Mercredi 3 septembre, la Commission européenne a pourtant validé l’accord commercial négocié depuis plus de 25 ans entre l’Union européenne et les pays du Mercosur (Brésil, Argentine, Uruguay et Paraguay). Pour entrer en vigueur, cet accord doit désormais être soumis à l’approbation des États membres et du Parlement européen.
Alors que l’Assemblée nationale s’était déjà prononcée contre cet accord le 30 janvier, le gouvernement –avant de devenir démissionnaire– a salué les changements effectués par la Commission européenne sur cet accord. « Cela va dans le bon sens […] La France va maintenant examiner dans le détail ce qui est proposé, afin de s’assurer de l’efficacité du dispositif », a ainsi réagi Laurent Saint-Martin, le ministre démissionnaire délégué du commerce extérieur. Dans cette nouvelle mouture, plusieurs ajouts ont pour but de défendre la filière agricole française. Une « clause de sauvegarde » a en effet été introduite pour garantir la pérennité d’une filière qui serait mise en difficulté par l’accord. Touché par la hausse des droits de douane aux États-Unis, le patronat pousse depuis plusieurs semaines pour la signature de cet accord qui devrait augmenter les exportations de voitures, machines, vins et spiritueux et favoriser l’importation de viande, sucre, riz, miel et soja.
le 26 septembre
Immédiatement, la profession a fustigé la décision de la Commission. L’ensemble des syndicats agricoles français ont ainsi fait part de leur colère. « Tous les syndicats sont opposés à cet accord. C’est un problème car cet accord permet de faire rentrer en France des productions qui n’ont pas les mêmes normes soit sanitaires soit sociales. Ça va encore faire baisser le prix des productions dans un moment où l’agriculture va très, très mal », explique Didier Gadéa, le président du Modef de l’Hérault qui ne « croit pas » aux garde-fous ajoutés dans la dernière version. « Il faut savoir que ces accords que l’on signe peuvent être modifiés, notamment concernant les volumes d’importations », ajoute le viticulteur.

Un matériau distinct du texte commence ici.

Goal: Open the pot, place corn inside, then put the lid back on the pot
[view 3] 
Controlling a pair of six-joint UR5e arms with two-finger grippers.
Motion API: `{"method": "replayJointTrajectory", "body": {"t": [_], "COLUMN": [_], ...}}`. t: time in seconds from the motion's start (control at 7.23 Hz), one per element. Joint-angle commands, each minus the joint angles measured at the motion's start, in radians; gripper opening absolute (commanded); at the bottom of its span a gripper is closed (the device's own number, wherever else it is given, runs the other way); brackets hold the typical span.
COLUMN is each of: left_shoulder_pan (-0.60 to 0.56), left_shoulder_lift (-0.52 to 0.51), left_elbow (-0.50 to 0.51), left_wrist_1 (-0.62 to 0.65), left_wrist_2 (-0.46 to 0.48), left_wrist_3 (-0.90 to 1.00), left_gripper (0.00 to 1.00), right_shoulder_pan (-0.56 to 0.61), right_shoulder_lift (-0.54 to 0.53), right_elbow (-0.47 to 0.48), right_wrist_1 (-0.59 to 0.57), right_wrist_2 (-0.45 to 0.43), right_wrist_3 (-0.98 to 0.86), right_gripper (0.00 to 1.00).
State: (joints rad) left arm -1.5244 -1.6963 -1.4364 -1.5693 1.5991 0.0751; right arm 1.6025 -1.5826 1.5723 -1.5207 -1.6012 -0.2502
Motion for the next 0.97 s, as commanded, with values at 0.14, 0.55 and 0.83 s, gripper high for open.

Même constat du côté de la Confédération paysanne : « Depuis plusieurs décennies, nous nous opposons à tout accord de libre-échange et à l’expansion d’un modèle néolibéral. Nous considérons que ces accords vont tirer vers le bas notre modèle agricole, social et humain. C’est de la concurrence déloyale pour nos agriculteurs locaux. On veut nous faire croire que sans cet accord on ne peut plus commercer avec l’Amérique latine, c’est faux ! », rappelle Simon Le Berre, porte-parole de la Conf’ du Gard.
« Nous restons fermes sur notre opposition pleine et entière à la ratification de l’accord du Mercosur. Depuis des mois, les agriculteurs français et leurs homologues européens expriment leur désaccord : faire la sourde oreille et ignorer la voix des agriculteurs ne feront que raviver la colère », a aussi réagi Arnaud Rousseau, le président de la FNSEA qui a cosigné un communiqué avec les Jeunes agriculteurs. Les deux organisations appellent d’ailleurs les agriculteurs à manifester le vendredi 26 septembre contre « le Mercosur, les taxes imposées par Donald Trump et le flot des importations internationales qui ne respectent pas les normes qui sont les nôtres ». Une nouvelle mobilisation inflammable qui s’ajoute à un climat social incandescent. Car de leurs côtés, le Modef et la Conf’ appelaient les agriculteurs à faire grandir les cortèges du 18 septembre.